We may be subject to trade protection measures that are being contemplated by the United States Government that may result in new or higher tariffs, import-export restrictions and taxes. Changes in, or revised interpretations of import-export laws or international trade agreements, along with new or increased tariffs, trade restrictions or taxation on income earned or goods manufactured outside the United States may have a material adverse effect on our business, financial condition, results of operations and cash flows.
In addition to the foregoing, engaging in international business inherently involves a number of other difficulties and risks, including:
different local medical practices, product preferences and product requirements,
price and currency controls and exchange rate fluctuations,
cost and availability of international shipping channels,
longer payment cycles in certain countries other than the United States,
minimal or diminished protection of intellectual property in certain countries,
uncertainties regarding judicial systems, including difficulties in enforcing agreements through certain non-U.S. legal systems,
political instability and actual or anticipated military or political conflicts, expropriation of assets, economic instability and the impact on interest rates, inflation and the credit worthiness of our customers,
difficulties and costs of staffing and managing non-U.S. operations.

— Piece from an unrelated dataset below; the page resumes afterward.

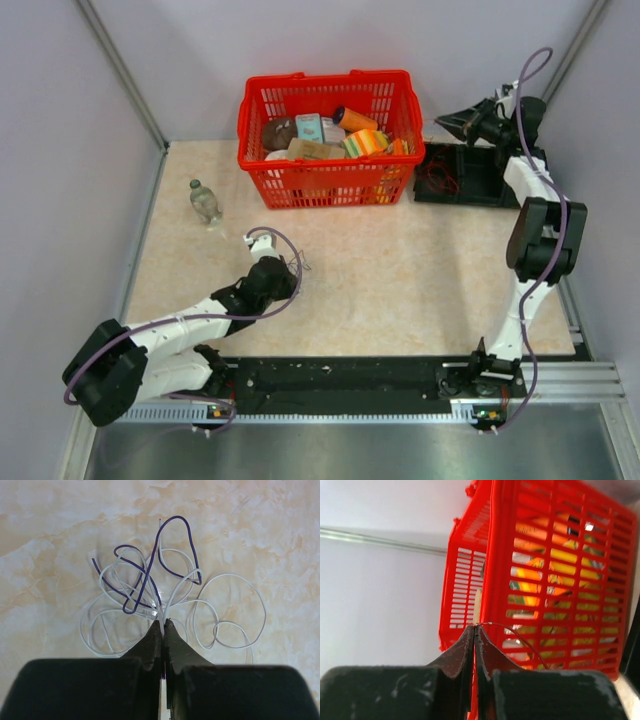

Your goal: Untangle the cables

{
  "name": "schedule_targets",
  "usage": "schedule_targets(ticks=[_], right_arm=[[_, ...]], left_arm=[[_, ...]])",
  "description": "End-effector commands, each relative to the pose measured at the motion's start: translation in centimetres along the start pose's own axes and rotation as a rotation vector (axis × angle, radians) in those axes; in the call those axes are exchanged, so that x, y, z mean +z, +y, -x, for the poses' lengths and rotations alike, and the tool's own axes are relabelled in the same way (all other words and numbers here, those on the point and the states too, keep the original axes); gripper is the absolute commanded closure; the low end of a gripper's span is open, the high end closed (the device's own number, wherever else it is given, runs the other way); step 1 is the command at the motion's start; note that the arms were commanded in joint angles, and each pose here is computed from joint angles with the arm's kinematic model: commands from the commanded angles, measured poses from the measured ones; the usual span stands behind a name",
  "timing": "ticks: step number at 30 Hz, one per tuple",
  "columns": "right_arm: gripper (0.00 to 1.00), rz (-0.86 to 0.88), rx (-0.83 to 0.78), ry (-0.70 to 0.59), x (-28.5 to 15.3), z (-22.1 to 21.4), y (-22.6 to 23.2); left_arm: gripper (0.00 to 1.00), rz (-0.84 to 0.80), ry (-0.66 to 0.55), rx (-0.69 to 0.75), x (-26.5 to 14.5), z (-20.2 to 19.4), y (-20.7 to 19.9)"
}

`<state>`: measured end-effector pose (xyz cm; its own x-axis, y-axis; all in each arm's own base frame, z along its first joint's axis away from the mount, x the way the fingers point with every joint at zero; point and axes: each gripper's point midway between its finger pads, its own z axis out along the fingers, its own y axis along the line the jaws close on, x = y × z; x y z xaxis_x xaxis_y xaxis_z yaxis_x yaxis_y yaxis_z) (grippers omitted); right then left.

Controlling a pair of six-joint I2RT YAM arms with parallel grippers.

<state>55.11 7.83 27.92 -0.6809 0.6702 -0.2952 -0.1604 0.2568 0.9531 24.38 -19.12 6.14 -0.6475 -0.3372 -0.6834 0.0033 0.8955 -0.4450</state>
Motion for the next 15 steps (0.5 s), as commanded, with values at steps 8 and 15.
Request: schedule_targets(ticks=[8,15], right_arm=[[1.00,-0.186,-0.165,-0.043,0.5,3.4,-6.3],[1.00,-0.410,-0.204,-0.019,-1.3,2.1,-11.7]], left_arm=[[1.00,-0.036,-0.043,-0.008,0.0,1.3,-1.1],[1.00,-0.038,-0.035,-0.001,0.1,1.3,-1.3]])
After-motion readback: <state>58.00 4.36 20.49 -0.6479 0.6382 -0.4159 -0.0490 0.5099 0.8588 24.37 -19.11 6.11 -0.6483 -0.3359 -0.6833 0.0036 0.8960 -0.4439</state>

These risks and difficulties, individually or in the aggregate, could have a material adverse effect on our business, results of operations, financial condition and cash flows.
We have a significant amount of debt that could adversely affect our business.
Our indebtedness includes $250 million of 6.25% senior unsecured notes and $339 million owed on a term loan. This debt could have important consequences to us and our investors, including:
requiring a substantial portion of our cash flow from operations to make interest payments on this debt,
reducing the cash flow available to fund capital expenditures and other corporate purposes and to grow our business,
increasing our vulnerability to general adverse economic and industry conditions,
increasing the risk of a future downgrade of our credit rating, which could increase future debt costs and limit the future availability of debt financing,
limiting our ability to borrow additional funds as needed or take advantage of business opportunities as they arise, and
limiting our flexibility in planning for, or reacting to, changes in our business and the industry and placing us at a competitive disadvantage to our competitors that may not be as highly leveraged.
To the extent that we incur additional indebtedness, the risks described above could increase. In addition, our actual cash requirements in the future may be greater than expected. Our cash flow from operations may not be sufficient to repay all of the outstanding debt as it becomes due, and we may not be able to borrow money, sell assets or otherwise raise funds on acceptable terms, or at all, to refinance our debt.
We may need additional financing in the future to meet our capital needs or to make acquisitions and such financing may not be available on favorable terms, if at all.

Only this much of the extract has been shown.